PROBLEM DESCRIPTION:
Every line of the listing below should be written out exactly.

EXTRACTED RECORDS:
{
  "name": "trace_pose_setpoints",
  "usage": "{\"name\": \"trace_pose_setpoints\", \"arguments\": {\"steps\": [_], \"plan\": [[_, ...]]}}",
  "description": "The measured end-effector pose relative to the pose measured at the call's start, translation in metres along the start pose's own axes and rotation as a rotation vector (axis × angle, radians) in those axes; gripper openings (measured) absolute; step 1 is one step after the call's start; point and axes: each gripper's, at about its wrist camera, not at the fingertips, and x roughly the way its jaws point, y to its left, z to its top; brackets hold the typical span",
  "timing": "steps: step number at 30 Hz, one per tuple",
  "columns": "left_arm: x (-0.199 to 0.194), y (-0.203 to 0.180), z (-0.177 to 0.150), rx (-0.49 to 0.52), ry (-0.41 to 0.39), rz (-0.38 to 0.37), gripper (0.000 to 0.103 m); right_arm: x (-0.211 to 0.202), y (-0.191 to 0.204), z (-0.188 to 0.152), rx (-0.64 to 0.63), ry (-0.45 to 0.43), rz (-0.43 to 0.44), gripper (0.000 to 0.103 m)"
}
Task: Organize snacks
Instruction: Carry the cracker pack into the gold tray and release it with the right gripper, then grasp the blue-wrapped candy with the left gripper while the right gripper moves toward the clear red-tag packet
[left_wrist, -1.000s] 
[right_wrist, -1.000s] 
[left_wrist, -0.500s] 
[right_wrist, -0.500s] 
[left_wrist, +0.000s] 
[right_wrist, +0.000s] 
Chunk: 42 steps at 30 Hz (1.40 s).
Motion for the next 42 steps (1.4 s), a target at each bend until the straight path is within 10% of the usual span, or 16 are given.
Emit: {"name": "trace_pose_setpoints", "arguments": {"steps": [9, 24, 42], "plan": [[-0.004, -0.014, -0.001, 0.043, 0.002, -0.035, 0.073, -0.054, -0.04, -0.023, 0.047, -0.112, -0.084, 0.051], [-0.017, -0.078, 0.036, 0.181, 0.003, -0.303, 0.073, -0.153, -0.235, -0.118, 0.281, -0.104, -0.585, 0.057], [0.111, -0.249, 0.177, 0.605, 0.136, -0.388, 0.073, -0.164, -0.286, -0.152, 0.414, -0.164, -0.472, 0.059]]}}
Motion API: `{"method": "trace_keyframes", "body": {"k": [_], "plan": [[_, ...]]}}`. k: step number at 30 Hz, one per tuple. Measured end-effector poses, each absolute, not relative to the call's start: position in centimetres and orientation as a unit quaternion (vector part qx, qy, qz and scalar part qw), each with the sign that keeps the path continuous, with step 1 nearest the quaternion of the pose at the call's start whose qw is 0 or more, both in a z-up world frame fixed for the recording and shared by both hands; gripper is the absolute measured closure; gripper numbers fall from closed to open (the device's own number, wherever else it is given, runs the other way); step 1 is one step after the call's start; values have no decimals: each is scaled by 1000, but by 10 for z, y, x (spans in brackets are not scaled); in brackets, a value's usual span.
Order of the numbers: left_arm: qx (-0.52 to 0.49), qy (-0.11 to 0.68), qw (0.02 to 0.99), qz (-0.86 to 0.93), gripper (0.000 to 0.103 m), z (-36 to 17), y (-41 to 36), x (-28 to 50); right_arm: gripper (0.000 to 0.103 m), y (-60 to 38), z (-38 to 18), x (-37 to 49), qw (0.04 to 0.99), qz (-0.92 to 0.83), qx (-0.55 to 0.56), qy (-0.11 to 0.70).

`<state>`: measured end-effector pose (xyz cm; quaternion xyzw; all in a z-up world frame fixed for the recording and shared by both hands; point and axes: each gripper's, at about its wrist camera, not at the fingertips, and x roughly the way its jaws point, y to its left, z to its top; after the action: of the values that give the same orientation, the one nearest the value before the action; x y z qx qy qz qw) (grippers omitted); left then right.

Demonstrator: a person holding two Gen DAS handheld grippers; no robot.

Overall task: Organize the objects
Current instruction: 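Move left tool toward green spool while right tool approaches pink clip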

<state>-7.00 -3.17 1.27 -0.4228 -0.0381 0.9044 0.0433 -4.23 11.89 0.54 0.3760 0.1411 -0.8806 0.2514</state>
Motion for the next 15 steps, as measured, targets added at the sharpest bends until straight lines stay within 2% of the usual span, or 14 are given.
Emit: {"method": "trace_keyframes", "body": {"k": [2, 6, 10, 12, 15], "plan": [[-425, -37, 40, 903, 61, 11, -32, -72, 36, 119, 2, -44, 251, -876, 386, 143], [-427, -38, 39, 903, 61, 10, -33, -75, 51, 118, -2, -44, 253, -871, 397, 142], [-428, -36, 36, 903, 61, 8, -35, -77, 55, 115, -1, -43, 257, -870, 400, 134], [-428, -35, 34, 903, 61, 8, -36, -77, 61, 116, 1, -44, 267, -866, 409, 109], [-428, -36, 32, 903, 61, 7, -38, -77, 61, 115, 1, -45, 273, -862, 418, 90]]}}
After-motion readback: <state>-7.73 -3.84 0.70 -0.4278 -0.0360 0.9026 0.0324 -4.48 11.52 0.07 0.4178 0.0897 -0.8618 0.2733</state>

OUTPUT OF THE EXERCISE:
{
  "name": "trace_pose_setpoints",
  "usage": "{\"name\": \"trace_pose_setpoints\", \"arguments\": {\"steps\": [_], \"plan\": [[_, ...]]}}",
  "description": "The measured end-effector pose relative to the pose measured at the call's start, translation in metres along the start pose's own axes and rotation as a rotation vector (axis × angle, radians) in those axes; gripper openings (measured) absolute; step 1 is one step after the call's start; point and axes: each gripper's, at about its wrist camera, not at the fingertips, and x roughly the way its jaws point, y to its left, z to its top; brackets hold the typical span",
  "timing": "steps: step number at 30 Hz, one per tuple",
  "columns": "left_arm: x (-0.199 to 0.194), y (-0.203 to 0.180), z (-0.177 to 0.150), rx (-0.49 to 0.52), ry (-0.41 to 0.39), rz (-0.38 to 0.37), gripper (0.000 to 0.103 m); right_arm: x (-0.211 to 0.202), y (-0.191 to 0.204), z (-0.188 to 0.152), rx (-0.64 to 0.63), ry (-0.45 to 0.43), rz (-0.43 to 0.44), gripper (0.000 to 0.103 m)"
}
Task: Organize snacks
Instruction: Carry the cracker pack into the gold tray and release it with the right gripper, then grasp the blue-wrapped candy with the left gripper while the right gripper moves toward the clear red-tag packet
[left_wrist, -1.000s] 
[right_wrist, -1.000s] 
[left_wrist, -0.500s] 
[right_wrist, -0.500s] 
[left_wrist, +0.000s] 
[right_wrist, +0.000s] 
Chunk: 42 steps at 30 Hz (1.40 s).
Motion for the next 42 steps (1.4 s), a target at each bend until the straight path is within 10% of the usual span, or 16 are given.
Emit: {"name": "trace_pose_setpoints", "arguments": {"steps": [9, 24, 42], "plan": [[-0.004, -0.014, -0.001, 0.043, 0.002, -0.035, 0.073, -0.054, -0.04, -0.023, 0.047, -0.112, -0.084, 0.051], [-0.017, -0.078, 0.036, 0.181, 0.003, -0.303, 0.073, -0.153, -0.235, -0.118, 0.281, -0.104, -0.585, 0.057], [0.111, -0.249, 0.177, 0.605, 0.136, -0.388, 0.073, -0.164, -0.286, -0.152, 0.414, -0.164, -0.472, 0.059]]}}
Motion API: `{"method": "trace_keyframes", "body": {"k": [_], "plan": [[_, ...]]}}`. k: step number at 30 Hz, one per tuple. Measured end-effector poses, each absolute, not relative to the call's start: position in centimetres and orientation as a unit quaternion (vector part qx, qy, qz and scalar part qw), each with the sign that keeps the path continuous, with step 1 nearest the quaternion of the pose at the call's start whose qw is 0 or more, both in a z-up world frame fixed for the recording and shared by both hands; gripper is the absolute measured closure; gripper numbers fall from closed to open (the device's own number, wherever else it is given, runs the other way); step 1 is one step after the call's start; values have no decimals: each is scaled by 1000, but by 10 for z, y, x (spans in brackets are not scaled); in brackets, a value's usual span.
Order of the numbers: left_arm: qx (-0.52 to 0.49), qy (-0.11 to 0.68), qw (0.02 to 0.99), qz (-0.86 to 0.93), gripper (0.000 to 0.103 m), z (-36 to 17), y (-41 to 36), x (-28 to 50); right_arm: gripper (0.000 to 0.103 m), y (-60 to 38), z (-38 to 18), x (-37 to 49), qw (0.04 to 0.99), qz (-0.92 to 0.83), qx (-0.55 to 0.56), qy (-0.11 to 0.70).

`<state>`: measured end-effector pose (xyz cm; quaternion xyzw; all in a z-up world frame fixed for the recording and shared by both hands; point and axes: each gripper's, at about its wrist camera, not at the fingertips, and x roughly the way its jaws point, y to its left, z to its top; after the action: of the values that give the same orientation, the one nearest the value before the action; x y z qx qy qz qw) (grippers omitted); left then right.

Demonstrator: a person holding two Gen DAS handheld grippers; no robot.

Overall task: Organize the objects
Current instruction: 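Move left tool toward green spool while right tool approaches pink clip
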
<state>-7.00 -3.17 1.27 -0.4228 -0.0381 0.9044 0.0433 -4.23 11.89 0.54 0.3760 0.1411 -0.8806 0.2514</state>
Motion for the next 15 steps, as measured, targets added at the sharpest bends until straight lines stay within 2% of the usual span, or 14 are given.
Emit: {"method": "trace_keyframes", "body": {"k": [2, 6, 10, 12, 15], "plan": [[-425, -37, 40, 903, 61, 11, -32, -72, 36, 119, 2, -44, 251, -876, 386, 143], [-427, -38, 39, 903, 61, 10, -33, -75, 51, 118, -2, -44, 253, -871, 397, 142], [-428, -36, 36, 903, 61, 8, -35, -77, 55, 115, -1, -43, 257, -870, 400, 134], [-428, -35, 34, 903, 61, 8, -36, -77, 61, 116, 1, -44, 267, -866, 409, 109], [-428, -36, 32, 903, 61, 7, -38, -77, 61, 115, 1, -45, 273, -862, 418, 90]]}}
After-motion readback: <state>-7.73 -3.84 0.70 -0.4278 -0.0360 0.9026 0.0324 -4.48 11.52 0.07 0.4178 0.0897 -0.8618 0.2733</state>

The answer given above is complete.